[ Enter the Past ] Vienna - Austria, 8-12 April 2003
 
ID_person: 71
ID_paper: 54
 

M. J. Baxter, Ch. Beardah
School Of Science, Nottingham Trent University

 
Statistical Computing and Compositional Data Analysis in Archaeology
 

Fully compositional data arise when the rows of a data matrix sum to some constant, 100% or 1 being common. A subset of the columns of such a data matrix constitutes sub-compositional data. Such data arise commonly in archaeology, in studies involving assemblage comparison, spatial clustering, and artefact compositional analysis, for example.
The paper has two main aims:
(a) To review and illustrate some of the statistical approaches, some very recent, that have been proposed for the analysis of such data. We discuss the tension that can arise in choosing between methods that have theoretically desirable properties and those that produce practically interpretable results.

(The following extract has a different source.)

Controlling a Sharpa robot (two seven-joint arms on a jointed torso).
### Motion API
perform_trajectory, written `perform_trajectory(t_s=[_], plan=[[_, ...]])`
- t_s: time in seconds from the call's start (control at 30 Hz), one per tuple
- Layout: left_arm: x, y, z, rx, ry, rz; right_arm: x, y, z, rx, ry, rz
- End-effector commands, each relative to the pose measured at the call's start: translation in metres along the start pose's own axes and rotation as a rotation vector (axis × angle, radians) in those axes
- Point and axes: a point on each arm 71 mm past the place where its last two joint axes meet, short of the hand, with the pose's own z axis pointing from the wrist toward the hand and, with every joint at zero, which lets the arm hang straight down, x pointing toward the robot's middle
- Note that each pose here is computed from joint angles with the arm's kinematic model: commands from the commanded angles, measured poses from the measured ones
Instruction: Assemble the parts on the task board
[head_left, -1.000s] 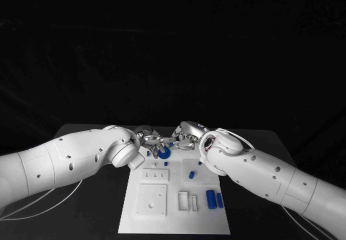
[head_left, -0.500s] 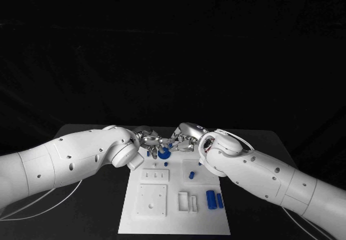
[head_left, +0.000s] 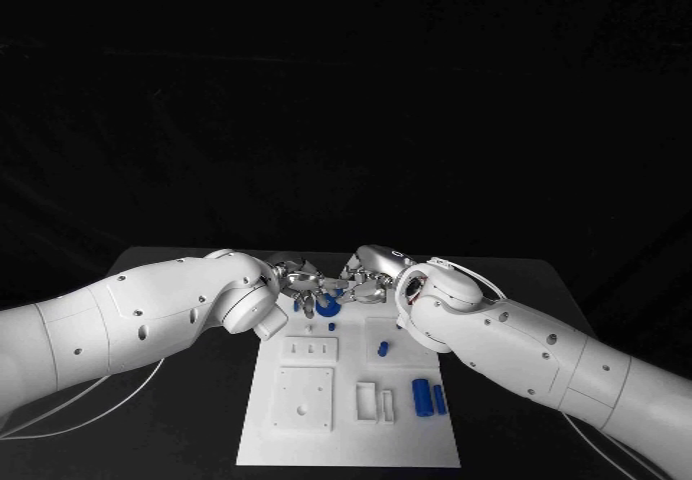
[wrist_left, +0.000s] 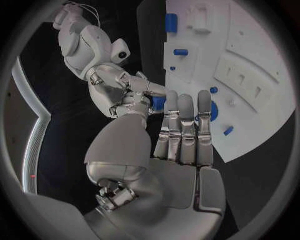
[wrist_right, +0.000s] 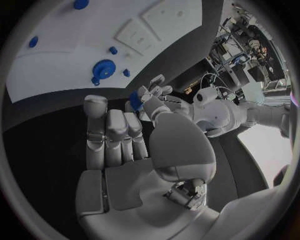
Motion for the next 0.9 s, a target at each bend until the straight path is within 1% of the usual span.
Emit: perform_trajectory(t_s=[0.03,0.43,0.9], plan=[[0.0053,-0.0019,0.0001,-0.004,0.041,0.025,0.0016,0.0024,0.0007,-0.006,0.011,-0.011],[0.0055,-0.0018,0.0004,-0.008,0.047,0.029,0.0029,0.0033,0.0013,-0.008,0.017,-0.012],[0.0029,-0.0015,0.0015,-0.006,0.036,0.017,0.0057,0.005,0.0013,-0.013,0.03,-0.013]])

This can amount to a choice between different methods of data transformation and weighting, and the question of how to deal with zero values is sometimes an issue.
(b) To illustrate analyses using the R language, an open source package allowing analyses similar to those possible in the commercial S-Plus package we have previously advocated. R is yet to be widely used by archaeologists, but makes available very powerful statistical facilities at no cost, other than the effort needed to learn the language. We hope to demonstrate this.